▸ **Work order**: The response should repeat word for word every line below from the one with "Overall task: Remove" to the one with "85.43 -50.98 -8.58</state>", inclusive, and nothing else; leave pictures out.

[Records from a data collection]
---+---

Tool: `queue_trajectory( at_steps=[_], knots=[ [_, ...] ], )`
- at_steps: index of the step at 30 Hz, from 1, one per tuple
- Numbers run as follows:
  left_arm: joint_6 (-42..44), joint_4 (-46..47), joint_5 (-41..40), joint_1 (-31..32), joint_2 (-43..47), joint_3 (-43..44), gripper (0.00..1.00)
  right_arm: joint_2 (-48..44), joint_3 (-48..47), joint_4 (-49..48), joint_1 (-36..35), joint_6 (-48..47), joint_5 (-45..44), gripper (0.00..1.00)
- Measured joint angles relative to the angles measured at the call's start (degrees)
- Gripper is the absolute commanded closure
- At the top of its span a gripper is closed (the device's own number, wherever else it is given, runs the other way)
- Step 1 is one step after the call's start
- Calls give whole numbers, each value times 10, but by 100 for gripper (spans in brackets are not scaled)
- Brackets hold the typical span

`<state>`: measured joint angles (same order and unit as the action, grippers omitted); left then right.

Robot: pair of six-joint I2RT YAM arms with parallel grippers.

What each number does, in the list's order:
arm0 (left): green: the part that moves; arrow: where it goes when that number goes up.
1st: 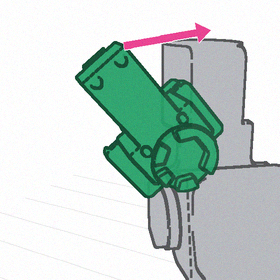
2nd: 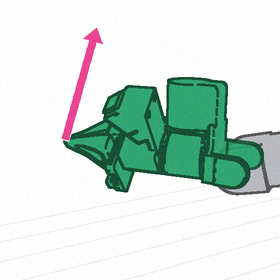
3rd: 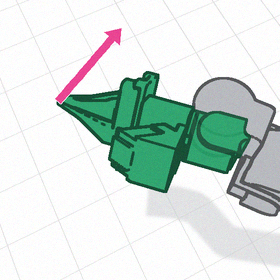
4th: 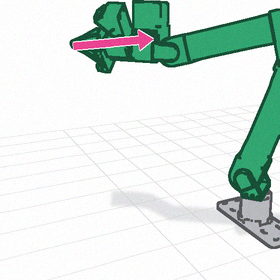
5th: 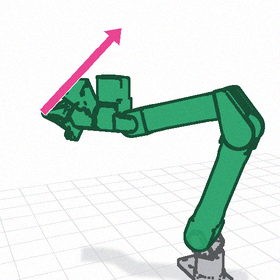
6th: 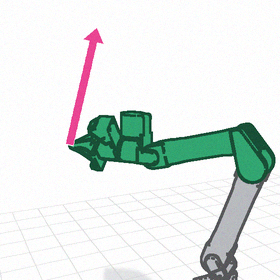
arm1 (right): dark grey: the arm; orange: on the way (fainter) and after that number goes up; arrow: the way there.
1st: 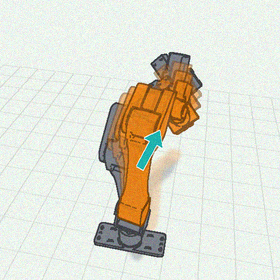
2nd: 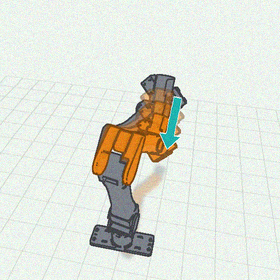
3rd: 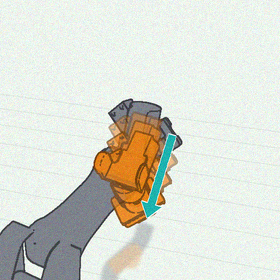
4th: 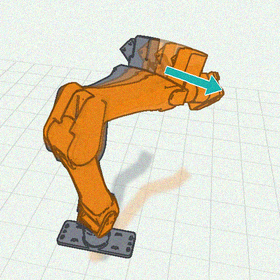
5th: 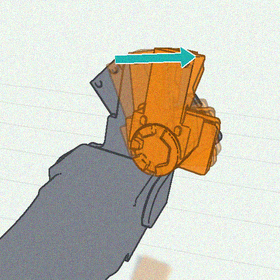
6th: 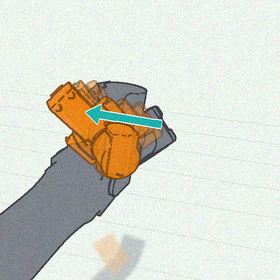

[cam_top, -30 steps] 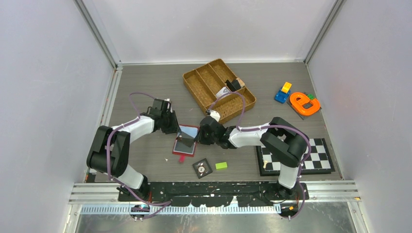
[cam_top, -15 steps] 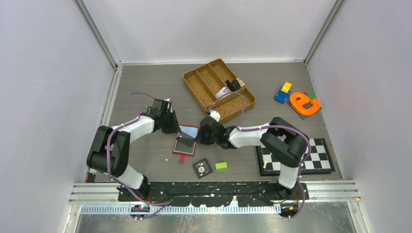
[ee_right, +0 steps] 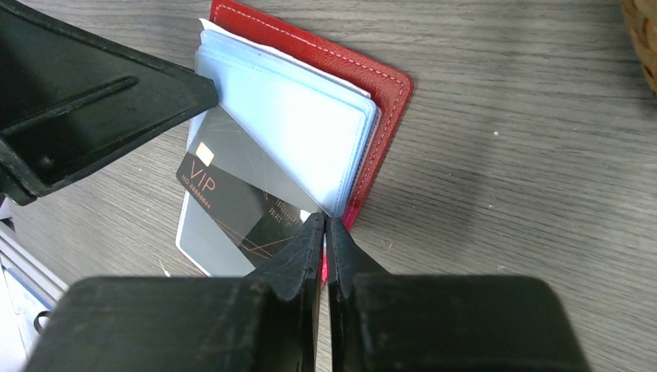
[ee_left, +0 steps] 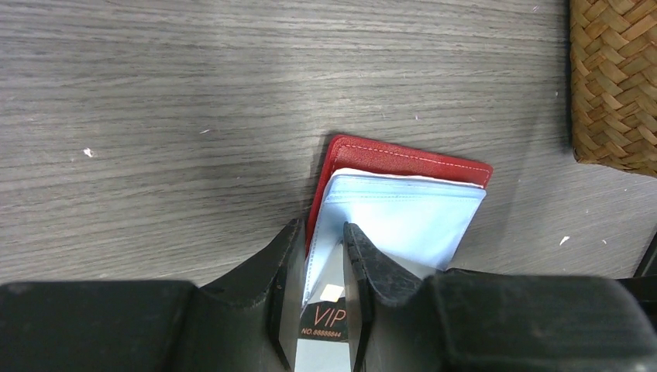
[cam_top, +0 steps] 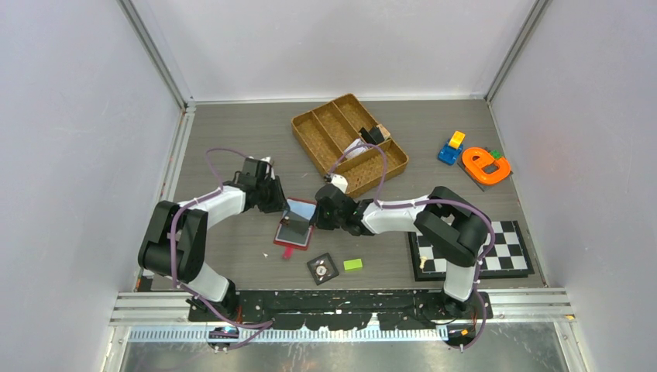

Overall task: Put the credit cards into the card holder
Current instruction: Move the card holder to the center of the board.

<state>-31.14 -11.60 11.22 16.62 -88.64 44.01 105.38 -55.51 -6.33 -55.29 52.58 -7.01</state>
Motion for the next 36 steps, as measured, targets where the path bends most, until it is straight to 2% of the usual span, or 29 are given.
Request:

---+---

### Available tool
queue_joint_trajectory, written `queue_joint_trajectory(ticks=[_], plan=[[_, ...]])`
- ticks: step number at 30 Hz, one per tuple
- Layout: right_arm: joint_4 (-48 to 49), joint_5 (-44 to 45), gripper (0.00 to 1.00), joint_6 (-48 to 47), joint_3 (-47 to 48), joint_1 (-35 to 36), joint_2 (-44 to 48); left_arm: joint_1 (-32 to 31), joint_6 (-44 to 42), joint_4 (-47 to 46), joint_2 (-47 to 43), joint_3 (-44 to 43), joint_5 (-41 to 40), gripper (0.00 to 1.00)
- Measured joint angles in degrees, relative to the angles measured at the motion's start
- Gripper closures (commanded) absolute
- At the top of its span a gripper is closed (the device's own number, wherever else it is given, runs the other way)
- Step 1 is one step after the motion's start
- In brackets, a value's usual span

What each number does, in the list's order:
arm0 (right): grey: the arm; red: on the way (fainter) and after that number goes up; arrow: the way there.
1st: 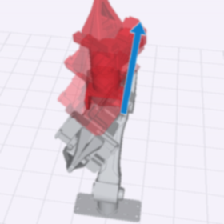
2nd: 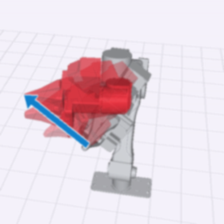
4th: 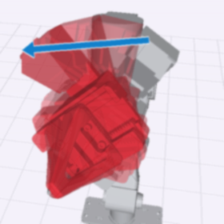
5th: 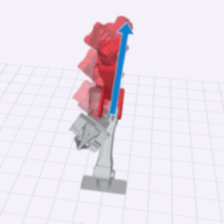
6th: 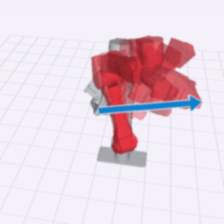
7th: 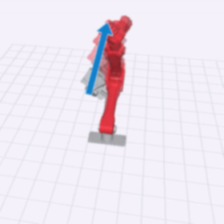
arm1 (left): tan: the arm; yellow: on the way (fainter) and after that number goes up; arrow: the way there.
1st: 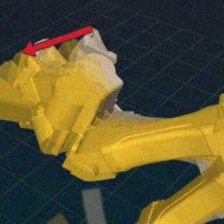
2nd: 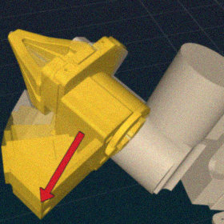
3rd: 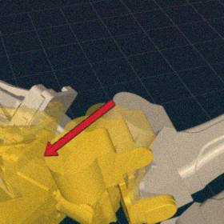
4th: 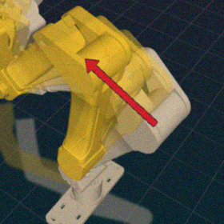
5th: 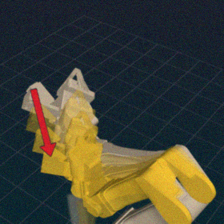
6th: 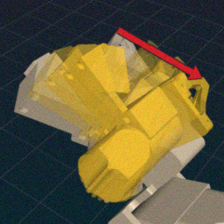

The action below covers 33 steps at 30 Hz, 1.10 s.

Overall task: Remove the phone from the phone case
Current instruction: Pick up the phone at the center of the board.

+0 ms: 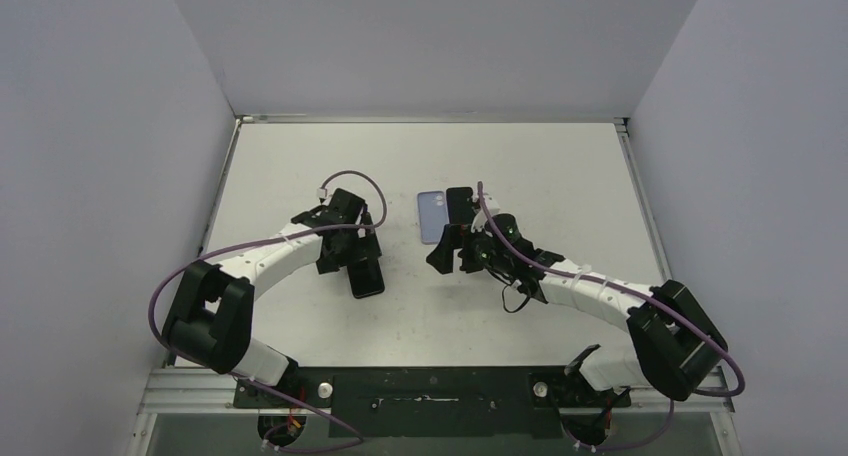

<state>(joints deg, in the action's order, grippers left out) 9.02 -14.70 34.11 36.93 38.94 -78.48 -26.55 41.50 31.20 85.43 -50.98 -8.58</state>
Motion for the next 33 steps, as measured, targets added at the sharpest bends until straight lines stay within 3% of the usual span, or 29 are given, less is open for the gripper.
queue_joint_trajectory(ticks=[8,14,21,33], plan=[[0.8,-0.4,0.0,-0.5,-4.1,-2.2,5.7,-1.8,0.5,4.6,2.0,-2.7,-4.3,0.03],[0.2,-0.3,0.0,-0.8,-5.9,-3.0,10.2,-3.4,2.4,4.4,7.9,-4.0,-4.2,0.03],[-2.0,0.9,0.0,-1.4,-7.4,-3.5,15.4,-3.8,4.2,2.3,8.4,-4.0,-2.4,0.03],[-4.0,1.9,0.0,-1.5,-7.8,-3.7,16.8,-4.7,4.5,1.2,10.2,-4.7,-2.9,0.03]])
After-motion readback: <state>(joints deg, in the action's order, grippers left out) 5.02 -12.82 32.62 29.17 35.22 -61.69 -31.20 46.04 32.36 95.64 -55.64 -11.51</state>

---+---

▸ **Response for this exercise**:
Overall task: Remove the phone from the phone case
Current instruction: Pick up the phone at the center of the board.

+0 ms: 

<state>(joints deg, in the action's order, grippers left out) 9.02 -14.70 34.11 36.93 38.94 -78.48 -26.55 41.50 31.20 85.43 -50.98 -8.58</state>

Nothing further is required for this exercise.